In the method, the object type identification in the collected video is carried out according to the following steps:

step 6.1, the video acquisition terminal establishes a timer T4, and the video acquisition terminal sets thresholds p and VAL₁And VAL₂；

Step 6.2, m object classes are set in the model for object class identification, and the ith object class CAT is_iSet variable Num_i、ACU_SUM_iAnd ACU _ AVE_i，i＝1,2,3,…,m；

Step 6.3, let Num_i＝0，ACU_SUM_i＝0，ACU_AVE_i＝0，i＝1,2,3,…M, and let j equal 0;

6.4, the video acquisition terminal acquires a real-time single-frame image in the acquired video, identifies the object type in the single-frame image, obtains the first N object types with the maximum identification probability value, and sequentially obtains CAT from large to small_a，CAT_b，CAT_c，CAT_dAnd CAT_eWherein a, b, c, d, e ∈ {1,2,3, …, m }, that is, the a-th, b-th, c-th, d-th and e-th object classes in the model for object class identification are the top N object classes with the highest identification probability values in the single-frame image identification result, and the obtained corresponding identification probability values are ACU in turn_a，ACU_b，ACU_c，ACU_d，ACU_eAnd make Num_i＝Num_i+1，ACU_SUM_i＝ACU_SUM_i+ACU_i，i＝a,b,c,d,e；

In step 6.4, the object type in the single frame image is identified according to the following steps:

step 6.4.1, loading a model for identifying the object type, wherein the loading comprises the structure and the weight of the model;

step 6.4.2, image preprocessing is carried out on the acquired single-frame image, size scaling and pixel value scaling are carried out on the image according to the interface standard of the model, and the image is adjusted to be in an RGB independent three-channel format;

step 6.4.3, inputting the preprocessed image data into a model to obtain the probability value of each classification;

and 6.4.4, selecting the top N categories with the maximum probability values as recognition results, and recording the corresponding recognition probability values.
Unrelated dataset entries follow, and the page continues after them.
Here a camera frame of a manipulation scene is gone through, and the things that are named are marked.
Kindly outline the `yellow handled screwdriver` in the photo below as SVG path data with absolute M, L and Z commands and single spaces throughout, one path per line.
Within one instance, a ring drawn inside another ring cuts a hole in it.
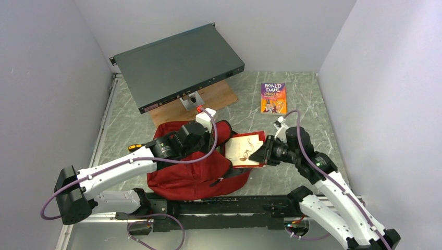
M 143 146 L 143 144 L 132 144 L 128 146 L 129 152 L 135 152 L 136 150 L 140 149 Z

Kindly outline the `red student backpack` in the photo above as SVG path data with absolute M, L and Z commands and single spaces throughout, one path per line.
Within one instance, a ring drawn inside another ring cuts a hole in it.
M 219 151 L 199 162 L 176 164 L 148 173 L 148 187 L 165 199 L 194 201 L 231 194 L 242 188 L 251 169 L 234 168 Z

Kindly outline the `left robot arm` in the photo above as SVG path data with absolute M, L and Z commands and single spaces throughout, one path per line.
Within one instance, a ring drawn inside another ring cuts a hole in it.
M 135 145 L 128 155 L 108 163 L 81 170 L 66 167 L 54 187 L 53 198 L 60 213 L 55 218 L 61 219 L 64 225 L 109 212 L 142 219 L 152 212 L 144 189 L 109 191 L 109 188 L 169 166 L 204 160 L 215 150 L 218 138 L 218 129 L 213 123 L 190 121 L 177 131 Z

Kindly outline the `aluminium frame rail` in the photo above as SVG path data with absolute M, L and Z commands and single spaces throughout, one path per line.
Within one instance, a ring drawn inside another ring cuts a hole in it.
M 95 142 L 94 150 L 92 153 L 92 157 L 89 163 L 89 168 L 95 167 L 99 164 L 100 157 L 102 154 L 102 150 L 105 143 L 105 138 L 107 134 L 107 130 L 110 124 L 110 119 L 112 116 L 112 111 L 114 108 L 115 100 L 117 98 L 117 94 L 119 91 L 119 82 L 122 80 L 121 73 L 113 73 L 112 75 L 112 83 L 110 88 L 108 89 L 108 100 L 106 103 L 106 107 L 102 116 L 99 133 L 97 135 L 97 139 Z

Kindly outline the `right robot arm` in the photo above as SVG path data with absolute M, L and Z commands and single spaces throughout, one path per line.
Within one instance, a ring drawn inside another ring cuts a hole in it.
M 282 141 L 272 135 L 249 159 L 264 165 L 293 164 L 298 173 L 331 202 L 331 210 L 307 188 L 300 186 L 288 195 L 286 206 L 266 205 L 265 209 L 288 211 L 293 216 L 314 219 L 343 249 L 395 249 L 401 240 L 395 229 L 385 228 L 363 207 L 348 188 L 334 162 L 316 151 L 303 127 L 291 127 Z

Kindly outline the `grey rack-mount device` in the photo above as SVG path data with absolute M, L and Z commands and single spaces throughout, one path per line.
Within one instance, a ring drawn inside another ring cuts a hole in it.
M 214 23 L 109 58 L 144 114 L 244 71 L 245 63 Z

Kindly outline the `metal stand bracket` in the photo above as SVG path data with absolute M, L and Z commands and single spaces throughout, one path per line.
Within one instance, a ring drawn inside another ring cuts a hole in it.
M 199 106 L 204 105 L 204 100 L 201 95 L 195 91 L 185 95 L 179 99 L 183 104 L 186 111 L 191 111 L 193 109 L 197 109 Z

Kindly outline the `wooden board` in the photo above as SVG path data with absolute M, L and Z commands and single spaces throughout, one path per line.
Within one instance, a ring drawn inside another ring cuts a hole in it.
M 204 108 L 220 110 L 238 101 L 237 95 L 223 80 L 197 91 L 204 100 Z M 156 127 L 171 121 L 189 121 L 195 118 L 197 109 L 186 111 L 179 99 L 149 111 Z

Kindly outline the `red bordered book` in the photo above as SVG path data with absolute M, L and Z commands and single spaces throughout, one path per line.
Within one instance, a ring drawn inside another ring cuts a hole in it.
M 263 146 L 264 141 L 264 131 L 233 135 L 224 145 L 224 156 L 233 168 L 262 168 L 264 164 L 249 158 Z

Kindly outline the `orange Roald Dahl book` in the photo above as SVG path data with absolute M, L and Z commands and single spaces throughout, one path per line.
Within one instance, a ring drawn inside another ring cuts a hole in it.
M 260 90 L 262 114 L 285 115 L 287 113 L 285 83 L 261 83 Z

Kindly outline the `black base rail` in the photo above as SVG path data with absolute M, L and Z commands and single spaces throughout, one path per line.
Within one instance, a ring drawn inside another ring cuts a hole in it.
M 219 196 L 197 201 L 172 201 L 154 193 L 146 193 L 149 209 L 139 215 L 117 212 L 117 220 L 143 220 L 146 229 L 133 226 L 130 232 L 147 235 L 149 232 L 172 230 L 265 228 L 281 230 L 300 226 L 306 232 L 306 216 L 287 195 Z
Step 6.5, if ACU_a≥VAL₁If not, executing step 6.11, otherwise, executing step 6.6;

step 6.6, let j equal j +1, and start timer T4, and execute step 6.7 after timer T4 triggers;

step 6.7, if j < p, re-executing step 6.4, otherwise executing step 6.8;

step 6.8, let ACU _ AVE_i＝ACU_SUM_i/Num_iSelecting the first N object categories with the largest ACU _ AVE value to form a set S;

step 6.9, judging whether the object type to be identified belongs to the set S, if so, executing step 6.10, otherwise, executing step 6.3;

step 6.10, if the ACU _ AVE corresponding to the object type to be identified is greater than or equal to VAL₂If the object type is not identified, the video acquisition terminal identifies the object type to be identified in the acquired video, and then the step 6.3 is skipped;

step 6.11, judging the object type and ACU to be identified_aAnd (4) whether the corresponding object types are consistent or not, if so, identifying the object type to be identified in the acquired video by the video acquisition terminal, otherwise, not identifying, and then skipping to the step 6.3.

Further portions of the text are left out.